When a defendant is incarcerated on multiple unrelated charges at the same time, a
period of confinement may be the result of more than one offense. Diedrich v. State, 744
N.E.2d 1004, 1005 (Ind. Ct. App. 2001). If a person is incarcerated awaiting trial on more
than one charge and is sentenced to concurrent terms for the separate crimes, he is entitled to
credit time applied against each separate term. Stephens v. State, 735 N.E.2d 278, 284 (Ind.
Ct. App. 2000), trans. denied. However, “[w]here a defendant is convicted of multiple
offenses and sentenced to consecutive terms, the jail credit is applied against the aggregate
sentence.” Shane v. State, 716 N.E.2d 391, 400 (Ind. 1999).
Berry received concurrent sentences for separate crimes. It appears – on the basis of
the limited record before us – that Berry is entitled to 135 days in addition to the 4 days
pretrial credit time applied in the sentencing order against the term for the Arcos burglary.

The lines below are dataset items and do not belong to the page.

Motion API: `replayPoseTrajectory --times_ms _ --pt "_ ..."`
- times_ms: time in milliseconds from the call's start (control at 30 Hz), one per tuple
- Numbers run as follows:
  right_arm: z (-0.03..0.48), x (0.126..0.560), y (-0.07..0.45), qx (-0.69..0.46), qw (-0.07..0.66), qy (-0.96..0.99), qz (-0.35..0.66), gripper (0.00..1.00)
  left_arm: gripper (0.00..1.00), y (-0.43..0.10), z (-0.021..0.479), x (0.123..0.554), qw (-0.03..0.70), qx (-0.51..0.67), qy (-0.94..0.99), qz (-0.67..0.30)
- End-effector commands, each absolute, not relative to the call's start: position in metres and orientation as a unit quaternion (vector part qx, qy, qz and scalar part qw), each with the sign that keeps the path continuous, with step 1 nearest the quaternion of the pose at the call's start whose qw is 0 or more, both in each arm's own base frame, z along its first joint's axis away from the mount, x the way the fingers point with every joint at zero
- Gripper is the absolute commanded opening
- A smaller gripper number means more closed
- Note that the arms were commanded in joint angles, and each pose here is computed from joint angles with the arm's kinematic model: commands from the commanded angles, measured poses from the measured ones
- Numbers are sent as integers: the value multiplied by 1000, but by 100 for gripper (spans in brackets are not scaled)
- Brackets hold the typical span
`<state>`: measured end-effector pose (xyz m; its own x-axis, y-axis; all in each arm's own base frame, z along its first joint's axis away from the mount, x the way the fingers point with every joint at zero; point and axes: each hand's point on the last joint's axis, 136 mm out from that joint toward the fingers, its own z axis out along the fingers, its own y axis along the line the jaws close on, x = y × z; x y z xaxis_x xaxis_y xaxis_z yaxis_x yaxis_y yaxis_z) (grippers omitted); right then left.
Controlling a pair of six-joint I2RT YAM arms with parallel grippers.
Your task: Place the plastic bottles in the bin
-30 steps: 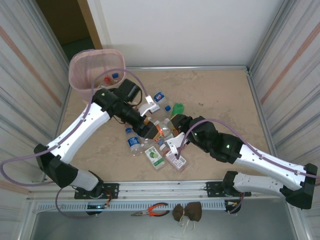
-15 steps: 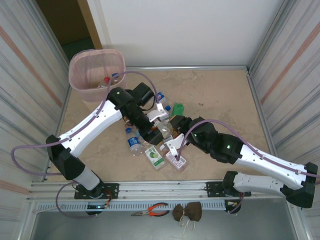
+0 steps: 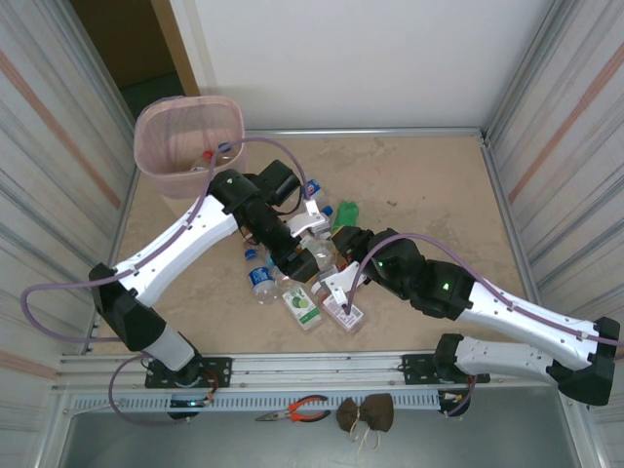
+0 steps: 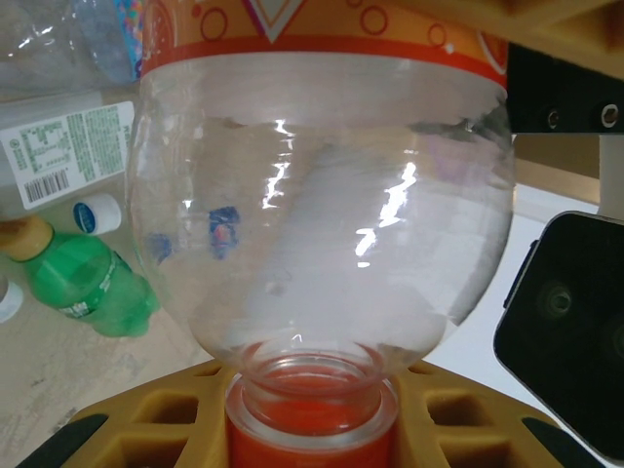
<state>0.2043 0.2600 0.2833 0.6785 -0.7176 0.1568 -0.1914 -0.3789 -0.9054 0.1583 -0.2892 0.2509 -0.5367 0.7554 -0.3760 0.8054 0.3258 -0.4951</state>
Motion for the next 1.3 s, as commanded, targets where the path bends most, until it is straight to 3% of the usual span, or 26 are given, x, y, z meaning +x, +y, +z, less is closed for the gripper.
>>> replayPoseTrajectory --times_ms 0,333,400,533,600,867,1133,1267 --pt "300 200 259 -776 489 291 -272 0 71 -288 270 154 66 496 799 -333" --pt "301 199 259 -775 493 291 -269 0 60 -287 276 152 71 503 793 -337" --pt "302 198 259 -773 496 292 -267 16 59 -287 276 153 75 504 793 -335" --pt "304 193 257 -773 500 294 -258 31 59 -287 276 155 82 504 793 -332" --pt "304 190 253 -772 501 301 -250 44 58 -288 275 157 86 504 794 -329" --pt "306 170 238 -754 510 384 -156 72 58 -293 275 168 100 506 793 -325" --pt "303 171 232 -647 529 547 -43 78 57 -289 279 194 127 482 804 -325" --pt "311 186 229 -490 557 669 44 80 57 -282 285 212 153 461 812 -322"
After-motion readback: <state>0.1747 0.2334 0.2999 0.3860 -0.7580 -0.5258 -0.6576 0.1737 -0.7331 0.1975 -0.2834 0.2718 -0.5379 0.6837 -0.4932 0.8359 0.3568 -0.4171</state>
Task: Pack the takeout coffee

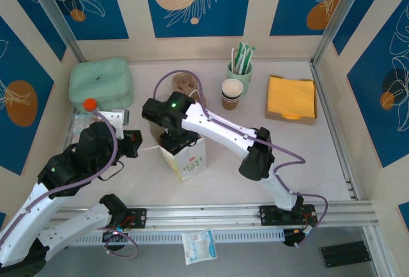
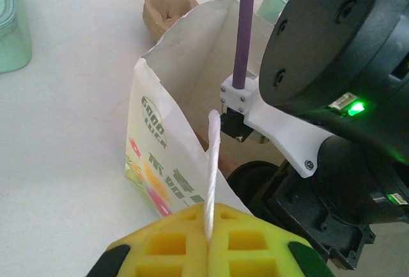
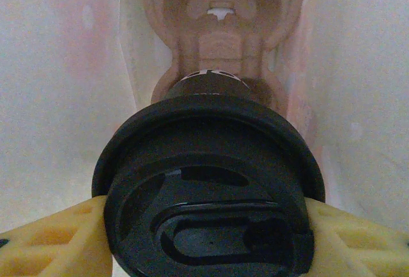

Order that One Year Probation be Served in Work Release
Pursuant to the plea agreement, Berry was to serve an initial ten-year executed
sentence (with placement options open) for the Arcos burglary, a portion of Berry’s
aggregate sentence would be suspended, and the trial court was to have discretion to order
Berry to serve some or the entirety of the suspended portion of his sentence on probation.
Restitution was contemplated, with some amounts stated and some amounts to be determined
later, and other aspects of Berry’s sentence were specifically left to the discretion of the trial
court.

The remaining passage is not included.